An elephant called "Lady" eats her birthday cake at the Zoo of Santa Fe in Colombia.  [Agencies] 

- A polar bear called Debby, said to be the world's oldest, dies at age 42 after thrilling millions of visitors to a Canadian zoo. She had been orphaned as a cub in the Russian north, and raised in captivity.

- A lost baby whale mistakes an Australian yacht for its mother, and tries to suckle on it. It has to be put out of its misery to end its suffering.

- An elephant kicks its heroin habit after a three-year stint at an island rehab centre in southern China. The four-year-old Asian elephant, called Xiguang, had become hooked on the narcotic after animal smugglers captured his group by luring them with bananas laced with heroin.

- Rebels and the government in the Democratic Republic of Congo, who have blighted the Nord-Kivu province with months of fighting, cut a deal to allow armed park rangers back into the famed Virunga reserve to care for its long-neglected gorillas.

- In the US state of Arizona a woman jogger runs for a mile with a rabid fox clamped to her arm. On arriving at her car she manages to lock the animal in the trunk, and race to a hospital for treatment.

- An Egyptian donkey is locked up for stealing corn on the cob from a field belonging to an agricultural research institute in the Nile Delta.

- A small kangaroo boxes its way out of its enclosure in a German town and flees, with emergency workers in hot pursuit. Firefighters are finally able to net the 70-centimetre (28-inch) tall wallaby unharmed.

- Snuppy, the first cloned dog, becomes a father after the world's first successful breeding involving only cloned canines.

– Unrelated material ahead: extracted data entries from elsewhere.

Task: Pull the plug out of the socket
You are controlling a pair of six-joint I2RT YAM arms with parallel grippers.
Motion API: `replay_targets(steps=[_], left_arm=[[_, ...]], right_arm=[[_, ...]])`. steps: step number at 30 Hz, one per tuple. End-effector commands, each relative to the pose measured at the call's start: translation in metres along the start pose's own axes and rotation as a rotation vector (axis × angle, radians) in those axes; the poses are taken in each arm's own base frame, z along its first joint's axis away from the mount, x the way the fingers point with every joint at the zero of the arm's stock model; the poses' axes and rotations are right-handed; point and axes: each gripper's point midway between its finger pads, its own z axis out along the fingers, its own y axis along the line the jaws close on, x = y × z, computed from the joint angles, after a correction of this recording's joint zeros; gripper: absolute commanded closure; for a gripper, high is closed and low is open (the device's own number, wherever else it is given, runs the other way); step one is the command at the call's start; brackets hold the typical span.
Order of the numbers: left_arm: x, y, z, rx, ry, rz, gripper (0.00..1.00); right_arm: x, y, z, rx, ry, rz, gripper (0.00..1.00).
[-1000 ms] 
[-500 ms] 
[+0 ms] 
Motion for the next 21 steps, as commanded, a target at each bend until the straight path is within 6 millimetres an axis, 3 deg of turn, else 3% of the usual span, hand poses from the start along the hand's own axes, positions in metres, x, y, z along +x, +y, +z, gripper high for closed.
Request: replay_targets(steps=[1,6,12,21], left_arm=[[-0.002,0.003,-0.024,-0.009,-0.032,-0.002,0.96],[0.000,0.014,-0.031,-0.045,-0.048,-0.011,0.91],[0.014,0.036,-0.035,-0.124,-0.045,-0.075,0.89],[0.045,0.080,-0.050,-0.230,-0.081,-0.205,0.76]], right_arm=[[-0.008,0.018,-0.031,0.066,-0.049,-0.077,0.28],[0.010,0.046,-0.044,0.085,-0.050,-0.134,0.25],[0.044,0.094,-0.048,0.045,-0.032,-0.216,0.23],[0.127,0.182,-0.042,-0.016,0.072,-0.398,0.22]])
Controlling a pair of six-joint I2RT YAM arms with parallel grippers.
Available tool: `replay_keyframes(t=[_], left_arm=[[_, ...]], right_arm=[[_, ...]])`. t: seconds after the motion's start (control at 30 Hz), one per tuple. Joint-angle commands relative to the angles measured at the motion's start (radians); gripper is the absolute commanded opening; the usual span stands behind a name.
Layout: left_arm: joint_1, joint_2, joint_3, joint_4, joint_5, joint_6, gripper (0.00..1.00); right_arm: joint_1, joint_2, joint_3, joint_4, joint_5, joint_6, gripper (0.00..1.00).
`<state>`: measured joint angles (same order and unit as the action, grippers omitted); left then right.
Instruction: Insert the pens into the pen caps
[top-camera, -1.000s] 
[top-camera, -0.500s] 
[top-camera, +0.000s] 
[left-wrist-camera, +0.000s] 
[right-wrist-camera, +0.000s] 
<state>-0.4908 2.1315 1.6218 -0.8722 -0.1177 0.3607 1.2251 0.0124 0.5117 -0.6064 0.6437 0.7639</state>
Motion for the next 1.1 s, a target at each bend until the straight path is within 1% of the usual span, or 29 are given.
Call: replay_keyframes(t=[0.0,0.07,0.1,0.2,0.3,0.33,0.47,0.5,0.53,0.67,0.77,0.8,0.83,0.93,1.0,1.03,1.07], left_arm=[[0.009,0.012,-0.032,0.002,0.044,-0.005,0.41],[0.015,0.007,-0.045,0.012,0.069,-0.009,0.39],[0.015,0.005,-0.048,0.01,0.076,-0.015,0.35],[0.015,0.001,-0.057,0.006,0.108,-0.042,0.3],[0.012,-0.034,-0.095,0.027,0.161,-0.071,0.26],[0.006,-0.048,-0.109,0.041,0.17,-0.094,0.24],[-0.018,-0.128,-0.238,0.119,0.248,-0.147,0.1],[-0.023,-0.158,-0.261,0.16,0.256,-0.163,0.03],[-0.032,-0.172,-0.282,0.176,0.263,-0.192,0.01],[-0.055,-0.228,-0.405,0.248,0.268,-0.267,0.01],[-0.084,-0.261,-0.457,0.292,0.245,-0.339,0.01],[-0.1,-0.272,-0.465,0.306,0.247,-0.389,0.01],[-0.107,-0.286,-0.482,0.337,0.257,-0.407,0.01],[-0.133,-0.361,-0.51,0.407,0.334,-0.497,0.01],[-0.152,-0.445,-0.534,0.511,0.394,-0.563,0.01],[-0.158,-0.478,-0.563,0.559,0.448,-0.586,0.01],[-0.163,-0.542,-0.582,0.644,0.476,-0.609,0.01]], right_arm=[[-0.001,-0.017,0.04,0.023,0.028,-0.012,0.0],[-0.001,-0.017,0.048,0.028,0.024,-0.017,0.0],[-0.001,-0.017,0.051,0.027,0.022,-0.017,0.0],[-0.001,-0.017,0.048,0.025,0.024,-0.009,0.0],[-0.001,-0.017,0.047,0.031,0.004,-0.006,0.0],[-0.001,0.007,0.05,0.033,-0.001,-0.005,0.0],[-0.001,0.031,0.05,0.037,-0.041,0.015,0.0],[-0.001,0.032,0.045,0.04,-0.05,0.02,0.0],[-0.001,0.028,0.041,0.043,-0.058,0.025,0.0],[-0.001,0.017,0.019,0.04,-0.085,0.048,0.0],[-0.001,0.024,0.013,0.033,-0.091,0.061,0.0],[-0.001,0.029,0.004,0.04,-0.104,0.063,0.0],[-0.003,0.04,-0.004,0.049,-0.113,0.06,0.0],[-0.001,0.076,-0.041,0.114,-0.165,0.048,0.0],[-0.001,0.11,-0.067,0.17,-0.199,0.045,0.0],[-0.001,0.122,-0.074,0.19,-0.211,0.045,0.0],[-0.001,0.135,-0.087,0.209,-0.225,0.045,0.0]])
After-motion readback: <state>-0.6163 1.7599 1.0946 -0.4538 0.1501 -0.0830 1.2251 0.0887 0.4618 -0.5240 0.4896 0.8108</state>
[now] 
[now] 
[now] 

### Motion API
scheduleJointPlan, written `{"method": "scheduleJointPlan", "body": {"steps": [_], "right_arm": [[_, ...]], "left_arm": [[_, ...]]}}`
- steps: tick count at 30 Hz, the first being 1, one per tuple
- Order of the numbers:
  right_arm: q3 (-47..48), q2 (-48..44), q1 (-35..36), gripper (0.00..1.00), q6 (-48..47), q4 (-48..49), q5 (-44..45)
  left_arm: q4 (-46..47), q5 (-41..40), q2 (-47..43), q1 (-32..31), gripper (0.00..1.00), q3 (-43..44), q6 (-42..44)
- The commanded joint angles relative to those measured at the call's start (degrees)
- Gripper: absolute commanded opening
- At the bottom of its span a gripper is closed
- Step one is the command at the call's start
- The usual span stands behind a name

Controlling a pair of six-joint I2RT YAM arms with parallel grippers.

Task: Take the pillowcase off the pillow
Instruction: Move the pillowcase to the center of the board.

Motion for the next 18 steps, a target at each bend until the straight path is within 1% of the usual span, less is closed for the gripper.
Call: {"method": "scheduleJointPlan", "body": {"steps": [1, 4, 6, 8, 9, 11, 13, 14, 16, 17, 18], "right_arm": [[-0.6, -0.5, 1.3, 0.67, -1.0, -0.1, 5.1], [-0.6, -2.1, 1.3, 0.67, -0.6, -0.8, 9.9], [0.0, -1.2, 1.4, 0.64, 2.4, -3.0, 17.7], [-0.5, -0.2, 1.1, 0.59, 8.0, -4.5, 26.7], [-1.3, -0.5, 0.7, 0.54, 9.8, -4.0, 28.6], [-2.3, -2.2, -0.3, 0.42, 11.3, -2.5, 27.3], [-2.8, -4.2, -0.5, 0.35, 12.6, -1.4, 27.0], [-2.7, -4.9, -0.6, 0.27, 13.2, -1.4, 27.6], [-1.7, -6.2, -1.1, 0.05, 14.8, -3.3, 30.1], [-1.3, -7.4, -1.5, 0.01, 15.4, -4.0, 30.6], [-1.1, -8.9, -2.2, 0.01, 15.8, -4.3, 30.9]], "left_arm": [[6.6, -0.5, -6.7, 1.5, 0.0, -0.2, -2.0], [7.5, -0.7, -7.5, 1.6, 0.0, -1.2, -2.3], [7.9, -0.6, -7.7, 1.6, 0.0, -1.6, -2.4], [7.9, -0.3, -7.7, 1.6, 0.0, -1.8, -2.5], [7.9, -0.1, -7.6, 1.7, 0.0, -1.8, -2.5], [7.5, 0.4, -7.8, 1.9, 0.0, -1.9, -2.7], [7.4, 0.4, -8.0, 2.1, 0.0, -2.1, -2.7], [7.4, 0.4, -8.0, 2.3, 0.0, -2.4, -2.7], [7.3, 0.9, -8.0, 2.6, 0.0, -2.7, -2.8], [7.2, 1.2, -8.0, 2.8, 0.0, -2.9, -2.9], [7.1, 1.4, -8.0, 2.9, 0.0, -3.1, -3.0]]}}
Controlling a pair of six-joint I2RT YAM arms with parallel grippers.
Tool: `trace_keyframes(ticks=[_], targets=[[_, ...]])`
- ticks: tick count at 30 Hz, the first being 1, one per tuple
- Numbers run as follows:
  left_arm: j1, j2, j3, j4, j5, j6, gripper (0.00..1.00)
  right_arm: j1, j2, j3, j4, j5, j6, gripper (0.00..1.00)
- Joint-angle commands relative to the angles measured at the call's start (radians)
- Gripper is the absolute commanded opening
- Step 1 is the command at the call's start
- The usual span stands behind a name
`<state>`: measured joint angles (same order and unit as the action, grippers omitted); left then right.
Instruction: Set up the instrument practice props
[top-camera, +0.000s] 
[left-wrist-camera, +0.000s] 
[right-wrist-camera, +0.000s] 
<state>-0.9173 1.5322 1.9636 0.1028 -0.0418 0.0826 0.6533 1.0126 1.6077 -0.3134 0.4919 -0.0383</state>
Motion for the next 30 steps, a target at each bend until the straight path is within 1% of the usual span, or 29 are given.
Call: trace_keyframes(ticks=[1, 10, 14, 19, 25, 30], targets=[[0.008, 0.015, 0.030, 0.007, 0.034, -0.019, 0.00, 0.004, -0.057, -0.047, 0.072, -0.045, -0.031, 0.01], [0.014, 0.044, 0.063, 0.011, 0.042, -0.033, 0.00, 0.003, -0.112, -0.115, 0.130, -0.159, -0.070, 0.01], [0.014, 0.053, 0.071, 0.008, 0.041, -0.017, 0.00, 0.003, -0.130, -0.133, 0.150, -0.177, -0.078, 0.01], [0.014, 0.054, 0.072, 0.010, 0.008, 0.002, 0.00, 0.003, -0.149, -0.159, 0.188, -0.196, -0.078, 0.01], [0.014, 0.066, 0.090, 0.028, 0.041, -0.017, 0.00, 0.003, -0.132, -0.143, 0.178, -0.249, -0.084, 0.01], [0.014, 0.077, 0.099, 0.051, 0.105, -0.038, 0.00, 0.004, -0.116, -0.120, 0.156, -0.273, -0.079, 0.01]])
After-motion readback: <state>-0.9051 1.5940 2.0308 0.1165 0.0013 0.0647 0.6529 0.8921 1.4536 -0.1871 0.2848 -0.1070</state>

- Thousands of pets are evacuated from New Orleans ahead of Hurricane Gustav in a bid to avoid the mass heartache of Hurricane Katrina, when thousands of animals -- along with hundreds of humans -- died.

- Sweden's own version of the Loch Ness monster, the Storsjoe or Great Lake monster, is been caught on film by surveillance videos, an association that installed the cameras says.

- Bosnian police impound a pigeon after finding that prisoners used it to smuggle drugs into one of the country's highest security jails.


Picture of two scarlet macaws taken at the El Picacho municipal zoo in the north of Tegucigalpa. [Agencies] 

- A rare 111-year-old New Zealand reptile, Henry the tuatara, a lizard-like creature with links to the age of the dinosaurs, is to become a father for the first time in at least 38 years after regaining an interest in sex.

- A British homeowner decides to reward his family's pet parrot after it saved them from a fire by frantically squawking.

- A young British woman expresses surprise after finding a live baby bat in her bra. Abbie Hawkins, 19, harboured the creature in her bosom for over four hours and had felt a slight twitching but thought it was her mobile phone vibrating.

- A Swiss court orders that a chicken be locked up in a soundproof box every night so its neighbours can get a good night's sleep.

- A stray parrot is reunited with its owner in Japan after repeating his name and address at the local veterinary clinic that took it in.

- A dog is admitted to a veterinary clinic in Austria barely able to stand on his own four paws and reeking of booze. The hungry pooch had stolen and devoured half a kilogram (a pound) of fresh yeast dough -- which had fermented inside his stomach.

- Emergency surgery saved an Australian python that swallowed four golf balls after mistaking them for chicken eggs.